Drop in oil revenues and bank risk

Citi also highlights how the recent drop in oil revenues means Scotland’s fiscal deficit is now significantly above UK levels. ‘We estimate that Scotland’s fiscal deficit has risen from about 5% of GDP in 2011/12, to about 7.9% of GDP in 2012/13 and about 8.3% of GDP in 13/14.'

Scotland’s huge banking system, which contains asset of more than 1,000% of Scotland’s GDP, is another major cause for concern. Citi points out that during the credit crunc,h the recapitalisation costs of RBS totalled 30% of Scottish GDP and another crisis of similar proportions would leave the country extremely vulnerable.

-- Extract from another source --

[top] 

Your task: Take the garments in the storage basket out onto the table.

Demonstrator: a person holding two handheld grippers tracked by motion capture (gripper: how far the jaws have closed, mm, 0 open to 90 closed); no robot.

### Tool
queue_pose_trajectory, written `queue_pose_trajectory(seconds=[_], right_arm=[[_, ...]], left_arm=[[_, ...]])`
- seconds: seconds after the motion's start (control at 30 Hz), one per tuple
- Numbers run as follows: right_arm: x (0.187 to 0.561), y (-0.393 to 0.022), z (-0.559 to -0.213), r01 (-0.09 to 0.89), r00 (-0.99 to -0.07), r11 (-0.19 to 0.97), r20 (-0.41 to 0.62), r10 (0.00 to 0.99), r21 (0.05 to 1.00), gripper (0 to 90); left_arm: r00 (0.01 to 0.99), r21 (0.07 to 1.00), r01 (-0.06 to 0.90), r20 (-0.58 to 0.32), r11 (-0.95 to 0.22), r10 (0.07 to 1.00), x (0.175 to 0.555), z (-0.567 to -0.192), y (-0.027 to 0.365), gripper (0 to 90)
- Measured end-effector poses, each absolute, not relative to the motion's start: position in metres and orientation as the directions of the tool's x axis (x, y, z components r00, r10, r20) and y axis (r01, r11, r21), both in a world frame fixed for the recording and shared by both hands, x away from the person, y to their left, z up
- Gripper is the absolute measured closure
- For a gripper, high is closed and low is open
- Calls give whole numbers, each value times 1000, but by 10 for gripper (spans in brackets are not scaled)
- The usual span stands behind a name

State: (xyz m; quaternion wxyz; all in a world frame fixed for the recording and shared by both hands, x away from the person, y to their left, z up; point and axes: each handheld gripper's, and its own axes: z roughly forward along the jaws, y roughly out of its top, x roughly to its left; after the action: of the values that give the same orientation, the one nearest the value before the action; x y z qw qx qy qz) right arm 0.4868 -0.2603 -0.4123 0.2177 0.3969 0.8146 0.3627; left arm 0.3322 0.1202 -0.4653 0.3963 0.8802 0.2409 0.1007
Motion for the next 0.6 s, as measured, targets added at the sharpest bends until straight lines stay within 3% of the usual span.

‘If Scotland becomes independent, its fiscal position would become highly vulnerable to banking risks, which would oblige the Scottish government to set additional bank capital surcharges or to ensure the that Scottish banks markedly shrink their balance sheets.'

The possible relocation of the likes of Standard Life and Alliance Trust could also have significant implications said Citi. ‘Such a move might cut Scotland’s banking-related fiscal risks but would also probably hit growth prospects.’

Lack of monetary policy

The UK’s refusal to establish a monetary union with an independent Scotland also worries Citi, which points out the possible alternatives have sizeable costs and risks.

‘We are genuinely unsure what currency and monetary policy would be adopted by an independent Scotland,’ Citi said.

‘In our view, it is astonishing that the Scottish government, in seeking independence, has reached this stage: seeking a currency union without agreement with the rest of the UK and without a clear alternative plan.

‘The painful euro area strains make it clear that the set-up for the currency and monetary policy is crucial: It cannot be ignored or assumed to “be alright on the night”.